TASK STATEMENT:
Beginning at the line that contains "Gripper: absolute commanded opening", transcribe every line up to the last one in the material below. Include no other lines.

---------- GIVEN MATERIAL ----------

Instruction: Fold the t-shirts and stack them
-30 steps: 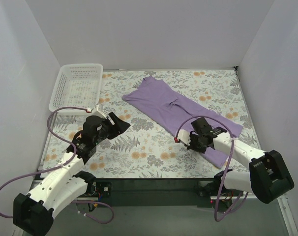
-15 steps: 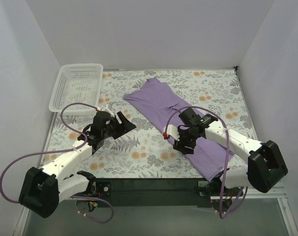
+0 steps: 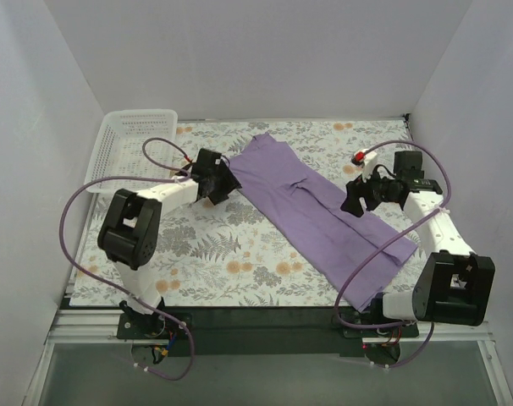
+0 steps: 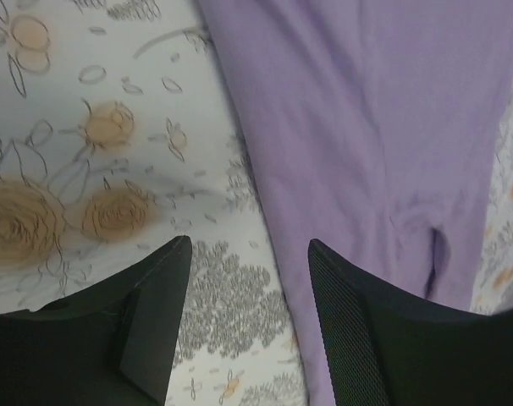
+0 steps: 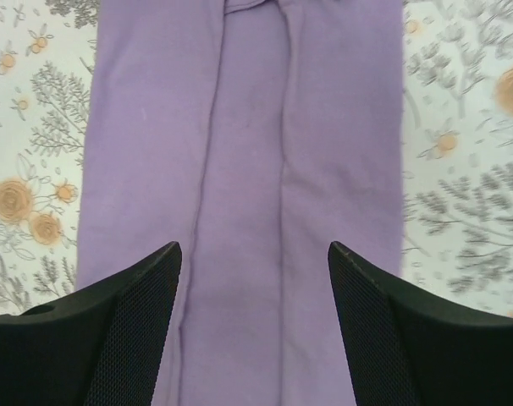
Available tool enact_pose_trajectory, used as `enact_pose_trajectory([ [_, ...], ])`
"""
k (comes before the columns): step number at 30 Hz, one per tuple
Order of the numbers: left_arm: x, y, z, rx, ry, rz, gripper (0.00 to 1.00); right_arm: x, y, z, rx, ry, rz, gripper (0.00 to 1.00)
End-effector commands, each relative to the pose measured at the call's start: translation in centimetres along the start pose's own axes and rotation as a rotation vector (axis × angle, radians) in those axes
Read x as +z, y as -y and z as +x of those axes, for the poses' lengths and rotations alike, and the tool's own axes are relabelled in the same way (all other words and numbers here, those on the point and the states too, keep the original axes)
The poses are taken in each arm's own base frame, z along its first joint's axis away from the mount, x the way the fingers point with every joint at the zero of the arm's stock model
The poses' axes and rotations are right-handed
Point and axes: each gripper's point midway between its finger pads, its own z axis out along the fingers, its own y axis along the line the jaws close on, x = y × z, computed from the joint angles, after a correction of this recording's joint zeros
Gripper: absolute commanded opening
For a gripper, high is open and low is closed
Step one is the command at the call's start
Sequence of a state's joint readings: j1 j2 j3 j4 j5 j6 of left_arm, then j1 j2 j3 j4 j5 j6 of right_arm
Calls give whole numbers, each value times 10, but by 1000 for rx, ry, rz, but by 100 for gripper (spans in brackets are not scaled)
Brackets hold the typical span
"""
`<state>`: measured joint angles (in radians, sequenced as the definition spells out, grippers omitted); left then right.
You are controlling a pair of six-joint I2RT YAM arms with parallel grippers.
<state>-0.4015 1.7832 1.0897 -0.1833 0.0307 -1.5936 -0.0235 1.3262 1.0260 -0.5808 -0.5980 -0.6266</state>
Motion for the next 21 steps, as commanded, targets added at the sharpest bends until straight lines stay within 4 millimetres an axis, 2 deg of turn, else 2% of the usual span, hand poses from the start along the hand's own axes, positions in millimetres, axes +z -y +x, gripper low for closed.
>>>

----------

FINAL ANSWER:
Gripper: absolute commanded opening
For a gripper, high is open and low is closed
Step one is the command at the call's start
Sequence of a state's joint readings: j1 j2 j3 j4 j5 j6 of left_arm, then j1 j2 j3 j4 j5 j6 of right_arm
Calls give whole numbers, each value times 10, but by 1000 for rx, ry, rz, but by 100 for gripper (spans in brackets are not scaled)
Brackets hold the typical span
"""
`<state>`: measured joint angles (in radians, sequenced as the definition spells out, grippers omitted); left then right.
You are controlling a pair of six-joint I2RT YAM arms with parallel grippers.
<state>-0.4015 1.7832 1.0897 -0.1833 0.0307 -1.5936 -0.0235 1.3262 1.0260 -0.5808 -0.5980 -0.6266</state>
Motion for the next 21 steps, as commanded, targets added at the sharpest bends until straight lines stay within 4 millimetres an axis, 2 deg of turn, else 2% of the usual span, hand poses from the start along the hand's own axes, positions in millimetres, axes +z -y +x, gripper low for closed.
>>>

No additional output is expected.